What this task involves:
Using the listing below, retype exactly the lines starting at the one with "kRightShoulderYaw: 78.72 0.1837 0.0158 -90" and ending at the one with "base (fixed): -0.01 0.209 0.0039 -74", and include both.

Entries supplied:
*** Block opens ***

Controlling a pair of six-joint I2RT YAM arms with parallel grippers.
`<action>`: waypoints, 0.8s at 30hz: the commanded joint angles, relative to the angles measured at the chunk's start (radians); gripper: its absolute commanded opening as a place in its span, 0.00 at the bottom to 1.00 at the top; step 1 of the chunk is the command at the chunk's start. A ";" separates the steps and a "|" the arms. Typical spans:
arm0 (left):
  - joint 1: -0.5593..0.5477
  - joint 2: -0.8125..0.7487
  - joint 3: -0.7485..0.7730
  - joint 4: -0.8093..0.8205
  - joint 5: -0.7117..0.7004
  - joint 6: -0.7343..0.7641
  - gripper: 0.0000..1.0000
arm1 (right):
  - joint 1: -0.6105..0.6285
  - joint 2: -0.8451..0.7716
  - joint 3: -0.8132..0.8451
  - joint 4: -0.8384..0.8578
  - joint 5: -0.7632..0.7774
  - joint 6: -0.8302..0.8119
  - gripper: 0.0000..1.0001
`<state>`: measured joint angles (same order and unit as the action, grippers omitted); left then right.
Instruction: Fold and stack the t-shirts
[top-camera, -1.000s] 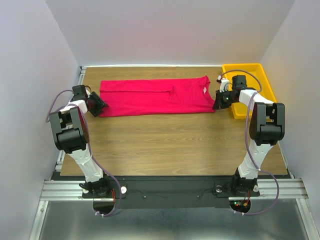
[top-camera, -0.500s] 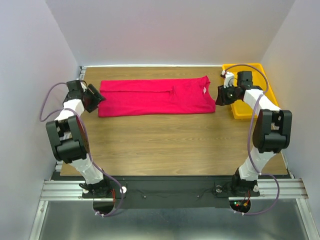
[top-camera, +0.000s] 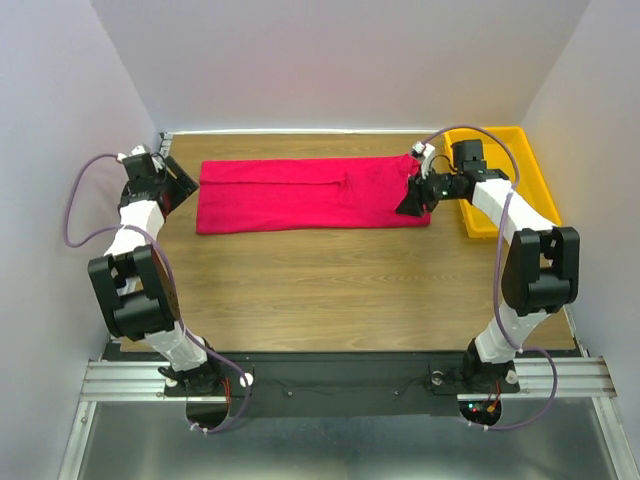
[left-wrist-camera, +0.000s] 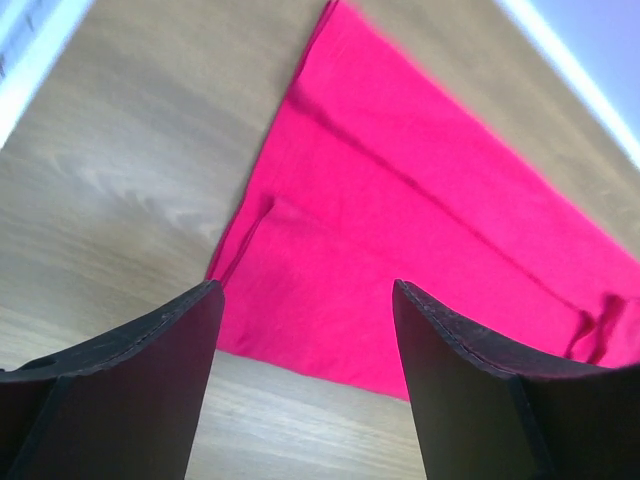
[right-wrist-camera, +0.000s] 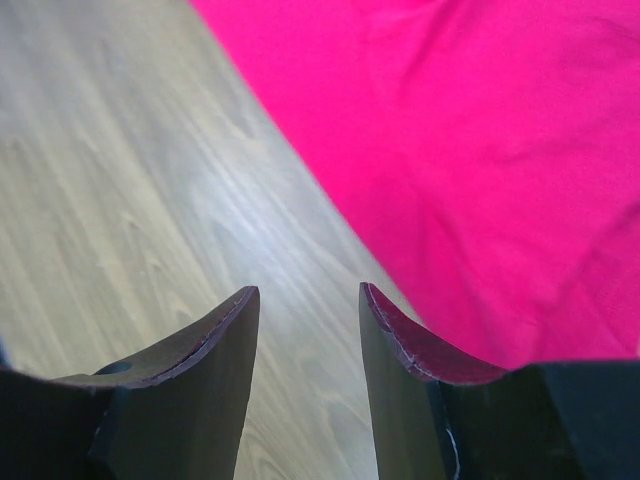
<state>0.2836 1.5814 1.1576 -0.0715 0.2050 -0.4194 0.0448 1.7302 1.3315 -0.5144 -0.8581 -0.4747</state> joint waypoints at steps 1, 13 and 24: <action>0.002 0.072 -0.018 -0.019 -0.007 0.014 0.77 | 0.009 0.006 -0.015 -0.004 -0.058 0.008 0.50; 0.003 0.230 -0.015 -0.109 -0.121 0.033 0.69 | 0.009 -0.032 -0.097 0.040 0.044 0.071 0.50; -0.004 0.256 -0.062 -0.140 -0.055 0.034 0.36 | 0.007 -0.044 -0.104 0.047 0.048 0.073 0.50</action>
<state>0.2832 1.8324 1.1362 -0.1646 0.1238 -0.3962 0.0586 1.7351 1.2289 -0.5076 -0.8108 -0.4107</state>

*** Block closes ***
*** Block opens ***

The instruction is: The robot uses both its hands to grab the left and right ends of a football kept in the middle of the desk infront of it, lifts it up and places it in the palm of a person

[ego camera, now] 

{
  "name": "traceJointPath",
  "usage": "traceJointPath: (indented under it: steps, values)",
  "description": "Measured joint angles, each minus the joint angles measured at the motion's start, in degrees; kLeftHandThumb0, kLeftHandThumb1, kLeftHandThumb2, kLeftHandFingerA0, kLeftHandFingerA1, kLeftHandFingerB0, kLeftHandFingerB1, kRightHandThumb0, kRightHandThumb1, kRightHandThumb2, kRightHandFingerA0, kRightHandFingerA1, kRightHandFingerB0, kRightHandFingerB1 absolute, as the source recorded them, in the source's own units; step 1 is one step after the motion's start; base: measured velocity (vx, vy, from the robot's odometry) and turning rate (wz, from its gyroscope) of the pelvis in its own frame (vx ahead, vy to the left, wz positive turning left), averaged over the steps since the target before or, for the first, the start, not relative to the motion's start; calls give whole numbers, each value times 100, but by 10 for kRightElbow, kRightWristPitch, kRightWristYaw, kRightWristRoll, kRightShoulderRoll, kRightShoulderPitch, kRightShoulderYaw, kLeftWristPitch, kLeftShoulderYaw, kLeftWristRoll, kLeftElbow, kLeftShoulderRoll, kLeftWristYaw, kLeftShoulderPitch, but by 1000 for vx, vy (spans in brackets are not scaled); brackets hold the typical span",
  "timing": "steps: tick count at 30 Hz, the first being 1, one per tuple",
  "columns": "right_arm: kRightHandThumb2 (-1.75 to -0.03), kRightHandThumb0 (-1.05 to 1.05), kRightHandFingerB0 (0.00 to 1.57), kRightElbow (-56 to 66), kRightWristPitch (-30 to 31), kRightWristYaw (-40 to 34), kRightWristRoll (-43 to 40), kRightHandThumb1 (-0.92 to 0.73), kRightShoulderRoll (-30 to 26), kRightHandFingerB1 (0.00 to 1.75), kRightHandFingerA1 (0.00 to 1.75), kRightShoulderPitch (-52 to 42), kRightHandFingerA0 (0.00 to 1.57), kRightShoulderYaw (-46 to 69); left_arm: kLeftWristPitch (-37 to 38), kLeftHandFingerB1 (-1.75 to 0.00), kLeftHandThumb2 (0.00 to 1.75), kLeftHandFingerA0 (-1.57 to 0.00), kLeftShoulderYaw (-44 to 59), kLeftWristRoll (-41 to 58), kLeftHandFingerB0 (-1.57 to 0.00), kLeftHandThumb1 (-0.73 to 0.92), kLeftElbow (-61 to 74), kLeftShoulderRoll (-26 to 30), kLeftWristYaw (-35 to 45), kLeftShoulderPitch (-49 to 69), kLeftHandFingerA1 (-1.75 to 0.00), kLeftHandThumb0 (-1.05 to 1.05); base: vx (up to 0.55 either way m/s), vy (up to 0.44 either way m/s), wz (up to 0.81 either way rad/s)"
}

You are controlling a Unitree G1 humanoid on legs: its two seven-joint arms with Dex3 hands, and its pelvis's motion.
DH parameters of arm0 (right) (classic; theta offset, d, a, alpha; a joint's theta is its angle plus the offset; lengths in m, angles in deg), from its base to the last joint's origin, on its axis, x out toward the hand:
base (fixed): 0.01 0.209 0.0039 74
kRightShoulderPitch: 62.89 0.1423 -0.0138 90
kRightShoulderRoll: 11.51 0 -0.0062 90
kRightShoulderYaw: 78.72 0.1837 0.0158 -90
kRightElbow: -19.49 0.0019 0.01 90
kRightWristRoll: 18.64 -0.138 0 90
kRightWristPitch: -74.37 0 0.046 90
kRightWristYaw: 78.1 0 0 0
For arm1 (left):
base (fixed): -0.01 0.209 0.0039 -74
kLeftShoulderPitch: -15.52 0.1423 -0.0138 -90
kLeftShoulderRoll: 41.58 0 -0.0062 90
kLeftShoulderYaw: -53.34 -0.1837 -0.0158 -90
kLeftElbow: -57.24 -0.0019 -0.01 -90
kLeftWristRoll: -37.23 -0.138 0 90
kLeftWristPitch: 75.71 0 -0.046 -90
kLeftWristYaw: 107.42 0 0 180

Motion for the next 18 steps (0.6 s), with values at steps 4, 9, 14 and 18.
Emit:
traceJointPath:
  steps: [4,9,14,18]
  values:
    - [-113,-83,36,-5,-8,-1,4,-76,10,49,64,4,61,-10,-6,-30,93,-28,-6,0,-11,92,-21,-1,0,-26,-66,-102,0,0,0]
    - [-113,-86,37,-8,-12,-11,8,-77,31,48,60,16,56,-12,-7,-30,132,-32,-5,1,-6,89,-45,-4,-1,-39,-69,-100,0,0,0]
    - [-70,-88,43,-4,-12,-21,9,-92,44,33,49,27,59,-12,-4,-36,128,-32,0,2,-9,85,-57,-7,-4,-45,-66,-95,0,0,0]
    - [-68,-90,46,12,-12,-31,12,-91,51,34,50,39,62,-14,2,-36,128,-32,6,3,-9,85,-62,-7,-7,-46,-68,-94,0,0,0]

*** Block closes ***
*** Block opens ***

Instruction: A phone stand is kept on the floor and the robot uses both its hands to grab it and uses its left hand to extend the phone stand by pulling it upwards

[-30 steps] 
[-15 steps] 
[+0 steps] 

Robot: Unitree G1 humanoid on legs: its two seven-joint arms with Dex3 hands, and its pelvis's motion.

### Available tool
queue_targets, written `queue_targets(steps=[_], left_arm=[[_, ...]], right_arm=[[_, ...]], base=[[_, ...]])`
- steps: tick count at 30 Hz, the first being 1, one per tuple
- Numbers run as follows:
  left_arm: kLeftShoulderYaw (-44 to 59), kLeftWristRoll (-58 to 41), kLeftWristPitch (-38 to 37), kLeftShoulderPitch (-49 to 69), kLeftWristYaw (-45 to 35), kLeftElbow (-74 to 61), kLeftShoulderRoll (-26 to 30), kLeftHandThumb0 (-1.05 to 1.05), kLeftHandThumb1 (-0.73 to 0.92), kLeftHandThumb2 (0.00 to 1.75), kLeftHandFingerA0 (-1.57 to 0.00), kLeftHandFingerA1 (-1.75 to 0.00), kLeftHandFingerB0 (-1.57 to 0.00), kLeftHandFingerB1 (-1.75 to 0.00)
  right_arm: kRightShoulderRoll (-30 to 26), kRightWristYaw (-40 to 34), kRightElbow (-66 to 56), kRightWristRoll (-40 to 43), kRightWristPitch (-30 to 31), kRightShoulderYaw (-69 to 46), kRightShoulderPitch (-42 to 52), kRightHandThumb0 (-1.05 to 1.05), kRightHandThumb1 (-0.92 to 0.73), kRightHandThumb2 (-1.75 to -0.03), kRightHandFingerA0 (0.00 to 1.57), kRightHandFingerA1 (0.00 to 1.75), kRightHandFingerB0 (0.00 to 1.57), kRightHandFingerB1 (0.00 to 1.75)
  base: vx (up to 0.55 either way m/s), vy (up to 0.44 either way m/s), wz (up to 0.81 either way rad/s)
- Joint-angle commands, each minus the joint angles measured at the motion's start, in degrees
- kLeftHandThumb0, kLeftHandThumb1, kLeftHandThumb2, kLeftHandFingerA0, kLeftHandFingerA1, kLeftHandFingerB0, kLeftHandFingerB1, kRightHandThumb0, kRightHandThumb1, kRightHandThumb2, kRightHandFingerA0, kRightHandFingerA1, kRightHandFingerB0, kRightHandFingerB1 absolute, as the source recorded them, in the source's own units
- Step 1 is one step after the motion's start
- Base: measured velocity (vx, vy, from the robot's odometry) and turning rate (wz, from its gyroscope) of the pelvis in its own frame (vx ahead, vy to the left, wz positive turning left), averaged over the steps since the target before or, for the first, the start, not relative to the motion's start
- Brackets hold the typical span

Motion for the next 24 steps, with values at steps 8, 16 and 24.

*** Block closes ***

Response to this task:
kRightShoulderYaw: 78.72 0.1837 0.0158 -90
kRightElbow: -19.49 0.0019 0.01 90
kRightWristRoll: 18.64 -0.138 0 90
kRightWristPitch: -74.37 0 0.046 90
kRightWristYaw: 78.1 0 0 0
For arm1 (left):
base (fixed): -0.01 0.209 0.0039 -74

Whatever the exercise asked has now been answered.